Orient the user towards goals. Not listing the functionalities, but asking what they want to accomplish.
Techniques for understanding users:
- A couple of months before the sprint we ran a survey. Another person did about 10 interviews with open ended questions. We used the responses to make the actual survey. REcycling the language that you got from interview. Questions on what you use more, what you find easy, etc.
- Continuous feedback. Improve all aspects of the software. Surveys and others. How you go about a survey that will actually give you results that I can actually use to improve the software.
- Recording people screen sessions. Looking for some kind of click stream modelling from the logs. I know some high end tools can do some of that but I don't know if therre's anything like what I want.
- Recording what the users do. Testing.
- Not only observing, but getting them to explain where I was going and why.
- Agile development, put the content and apps out there and get feedback.
- Focus group, specific questions and more conversational approach, show us your goal and ask for the users feedback. As a user it was very useful to actually get ideas on how to use the software.

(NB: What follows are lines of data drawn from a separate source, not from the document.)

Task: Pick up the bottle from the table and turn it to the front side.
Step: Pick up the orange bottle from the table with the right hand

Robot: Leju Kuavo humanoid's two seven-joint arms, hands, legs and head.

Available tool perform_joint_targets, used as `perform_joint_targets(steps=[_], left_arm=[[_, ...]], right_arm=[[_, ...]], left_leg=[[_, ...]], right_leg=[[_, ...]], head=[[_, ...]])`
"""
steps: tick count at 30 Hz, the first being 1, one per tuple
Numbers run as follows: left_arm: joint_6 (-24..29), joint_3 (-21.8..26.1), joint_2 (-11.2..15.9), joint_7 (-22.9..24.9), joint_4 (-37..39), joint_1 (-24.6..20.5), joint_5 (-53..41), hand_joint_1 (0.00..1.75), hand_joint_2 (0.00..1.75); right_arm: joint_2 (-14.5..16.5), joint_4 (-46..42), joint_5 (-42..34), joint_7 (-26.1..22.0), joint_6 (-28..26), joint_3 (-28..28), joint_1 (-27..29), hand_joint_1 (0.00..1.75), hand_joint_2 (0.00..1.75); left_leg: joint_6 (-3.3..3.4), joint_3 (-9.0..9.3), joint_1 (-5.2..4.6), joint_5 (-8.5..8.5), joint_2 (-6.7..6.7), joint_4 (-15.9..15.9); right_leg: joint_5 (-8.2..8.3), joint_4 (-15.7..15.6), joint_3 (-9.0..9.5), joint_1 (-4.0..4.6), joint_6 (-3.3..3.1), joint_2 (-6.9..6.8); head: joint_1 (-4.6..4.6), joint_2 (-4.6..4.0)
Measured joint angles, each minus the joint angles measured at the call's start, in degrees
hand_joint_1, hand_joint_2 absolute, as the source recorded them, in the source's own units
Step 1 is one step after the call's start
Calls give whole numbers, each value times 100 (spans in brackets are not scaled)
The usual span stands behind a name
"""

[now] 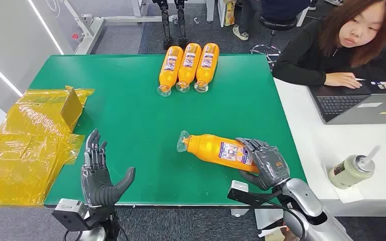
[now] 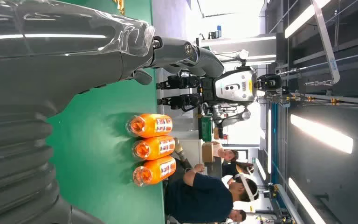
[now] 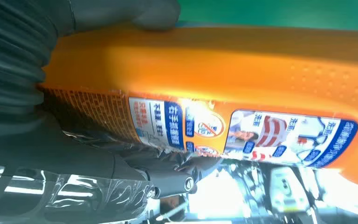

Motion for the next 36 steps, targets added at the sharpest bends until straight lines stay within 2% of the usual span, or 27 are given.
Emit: perform_joint_targets(steps=[8,13,15,19,21,31,36], left_arm=[[-157,2,-37,98,2,-4,97,0,175],[-264,2,-49,144,2,-4,203,0,175],[-586,2,-54,254,2,-3,512,0,175],[-1901,-3,-95,615,2,8,1714,0,175],[-2191,-14,-120,669,3,9,1941,0,175],[-2389,-217,-208,698,191,-160,2119,0,175],[-2393,-223,-230,697,340,-288,2149,0,175]], right_arm=[[431,-164,195,-52,-2,3,151,161,175],[551,-164,235,-69,4,4,157,175,175],[613,-146,254,-111,17,8,151,175,175],[802,-35,264,-200,43,32,69,175,175],[927,20,274,-214,50,51,6,175,175],[1850,103,360,-216,153,376,-257,175,175],[2181,105,244,-246,207,568,-281,175,175]], left_leg=[[0,0,0,0,3,0],[0,-1,0,0,4,0],[0,-3,0,0,3,0],[0,-4,0,0,4,0],[0,-3,0,0,5,0],[-5,-4,2,3,7,-2],[-5,-6,2,3,8,-2]], right_leg=[[0,1,-2,0,0,2],[0,1,-2,-1,0,3],[0,1,-2,-1,0,2],[0,1,-3,-1,0,3],[0,1,-4,0,0,4],[-1,8,-11,1,-3,5],[-2,8,-12,0,-4,6]], head=[[0,0],[1,0],[1,0],[1,0],[1,0],[0,0],[0,0]])
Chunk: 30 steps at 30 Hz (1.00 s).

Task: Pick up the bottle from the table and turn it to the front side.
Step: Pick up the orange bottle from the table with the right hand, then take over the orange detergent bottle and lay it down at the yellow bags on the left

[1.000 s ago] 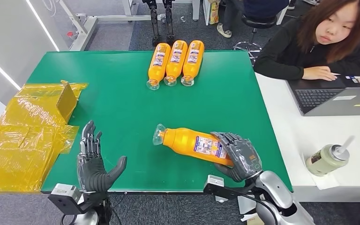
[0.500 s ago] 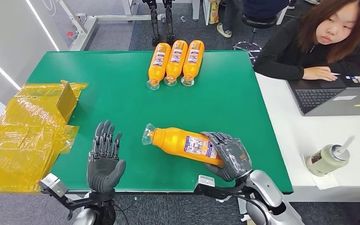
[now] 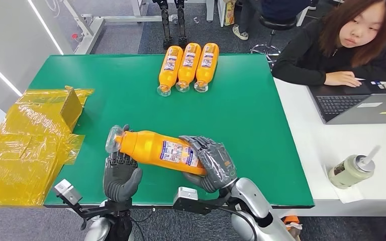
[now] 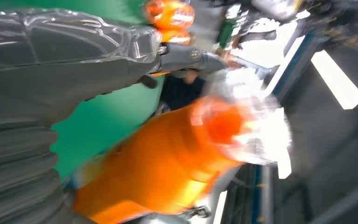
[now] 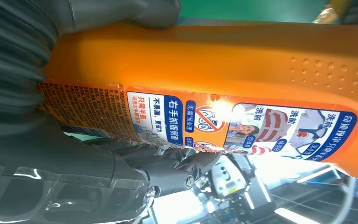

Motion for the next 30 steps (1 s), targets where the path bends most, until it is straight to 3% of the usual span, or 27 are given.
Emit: perform_joint_targets(steps=[16,24,25,28,29,30], left_arm=[[-169,0,-24,-5,167,-141,123,0,175],[-562,3,44,190,-37,17,887,1,175],[-571,6,66,204,-79,56,944,19,175],[-582,25,121,220,-155,128,1026,134,175],[-583,32,136,223,-173,153,1039,160,175],[-583,40,153,225,-191,179,1054,170,175]], right_arm=[[391,81,-341,-81,164,308,13,174,175],[390,722,-1038,-589,170,600,-51,173,175],[390,801,-1084,-625,173,636,-77,173,175],[390,953,-1134,-669,183,707,-120,172,175],[390,995,-1137,-675,186,726,-136,172,175],[390,1039,-1150,-682,192,747,-153,172,175]], left_leg=[[0,-1,-1,0,5,0],[0,-4,-1,-1,5,0],[0,-4,-1,-1,5,0],[0,-5,0,-1,1,0],[0,-4,0,-1,3,0],[-1,-4,0,-1,6,0]], right_leg=[[0,0,-4,0,-1,3],[-1,0,-4,0,-2,3],[-2,0,-5,0,-2,3],[-2,0,-6,0,-3,1],[-2,0,-6,0,-3,2],[-2,0,-6,0,-3,4]], head=[[1,0],[1,0],[1,0],[1,0],[1,0],[1,0]])
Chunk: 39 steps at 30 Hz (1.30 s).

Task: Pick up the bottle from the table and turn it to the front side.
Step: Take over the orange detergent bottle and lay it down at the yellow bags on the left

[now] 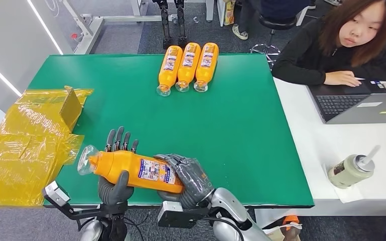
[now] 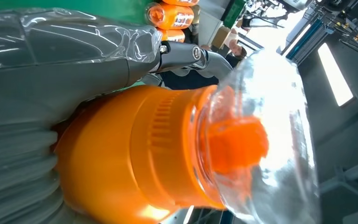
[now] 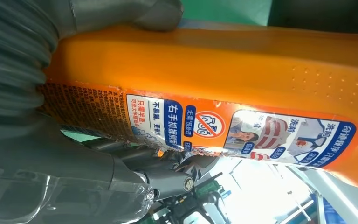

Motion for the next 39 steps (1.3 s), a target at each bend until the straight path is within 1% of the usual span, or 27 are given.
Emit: perform_joint_targets(steps=[1,4,15,18,19,22,23,32,39], left_arm=[[1,7,16,1,-14,25,13,174,175],[1,24,54,-1,-58,97,47,175,175],[1,107,90,-10,-110,205,105,175,175],[1,116,90,-10,-110,210,107,175,175],[1,118,90,-10,-110,212,108,175,175],[1,122,90,-10,-110,216,110,175,175],[1,124,90,-10,-110,215,113,175,175],[-1,136,92,-10,-111,210,145,175,175],[9,137,83,-10,-147,205,166,175,175]], right_arm=[[0,43,-23,-6,7,17,-14,171,175],[0,153,-93,-34,23,54,-37,165,175],[0,351,-175,-153,14,180,-113,165,175],[0,373,-176,-161,14,196,-123,133,175],[0,381,-178,-166,14,198,-125,105,175],[0,400,-178,-180,15,204,-131,14,175],[0,408,-174,-184,17,208,-131,0,175],[0,491,-162,-186,-22,222,-152,0,175],[2,479,-180,-186,-305,222,-127,0,175]], left_leg=[[0,0,0,0,2,0],[0,0,0,0,3,0],[0,0,0,0,4,0],[0,0,0,0,5,0],[0,0,0,0,5,0],[0,0,0,0,5,0],[0,0,0,0,5,0],[0,0,0,0,4,0],[0,0,0,0,4,0]], right_leg=[[0,0,0,0,0,2],[0,0,-1,0,0,2],[0,0,-3,0,0,3],[0,0,-3,0,0,3],[0,0,-3,0,0,3],[0,0,-3,0,0,3],[0,0,-3,0,0,3],[0,0,-3,0,0,2],[0,0,-3,0,0,2]], head=[[0,0],[1,0],[1,0],[1,0],[1,0],[1,0],[1,0],[1,0],[1,0]])
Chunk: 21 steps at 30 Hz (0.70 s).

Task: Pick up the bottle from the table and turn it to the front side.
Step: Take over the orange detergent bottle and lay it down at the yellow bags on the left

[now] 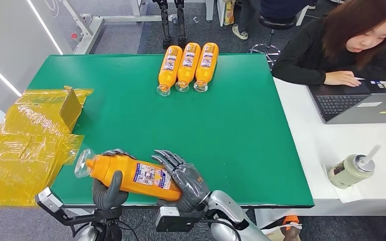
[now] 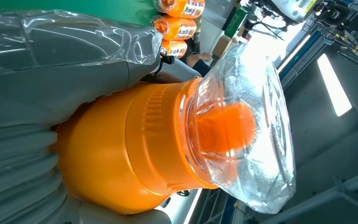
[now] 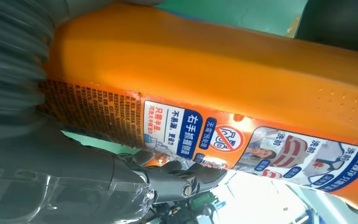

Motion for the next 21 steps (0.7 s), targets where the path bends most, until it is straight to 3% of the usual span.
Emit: perform_joint_targets(steps=[3,7,13,21], left_arm=[[301,1,4,-119,-52,-8,-355,175,175],[1531,122,100,-474,-366,-100,-2100,175,175],[2039,369,207,-534,-697,-253,-2989,175,175],[3686,436,565,-488,-915,-473,-5479,175,175]], right_arm=[[0,-12,-15,1,-66,0,23,0,175],[0,-52,-85,-4,-192,0,87,0,175],[0,-61,-167,-41,-238,0,103,0,175],[13,-85,-382,-136,-361,0,92,0,175]], left_leg=[[0,0,0,0,0,0],[0,0,1,0,0,0],[-2,0,1,2,0,0],[-2,1,1,2,0,0]], right_leg=[[0,0,0,0,0,0],[0,1,-1,0,-1,0],[1,4,0,0,-2,0],[1,4,-1,0,-2,0]], head=[[0,0],[0,0],[-1,0],[0,0]])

- A problem I've seen many times is you ask users what they want, they want everything. It is important to prioritize. You're making the user be the desingner.
- Present something and ask what doesn't work, what don't you like.
- Ask for 2 or 3 sites people like and how does that work for them.
- Card sorting. Information architecture technique. What's the optimal order? Write down every option in a card, make groups, sort them out.
- For small communities and very specific audiences.
Adoption conversation
Do you feel you are part of an organization that does usability well?
- 2.0 sites potentially customized. Customer has the hability to say what they want out of an app.
Proposal: Take another session and put together a checklist. Domain specific checklist? More specific checklist for the client, what to think about? Balance that with their budget. People who are doing tech for non profits should be more connected to usability.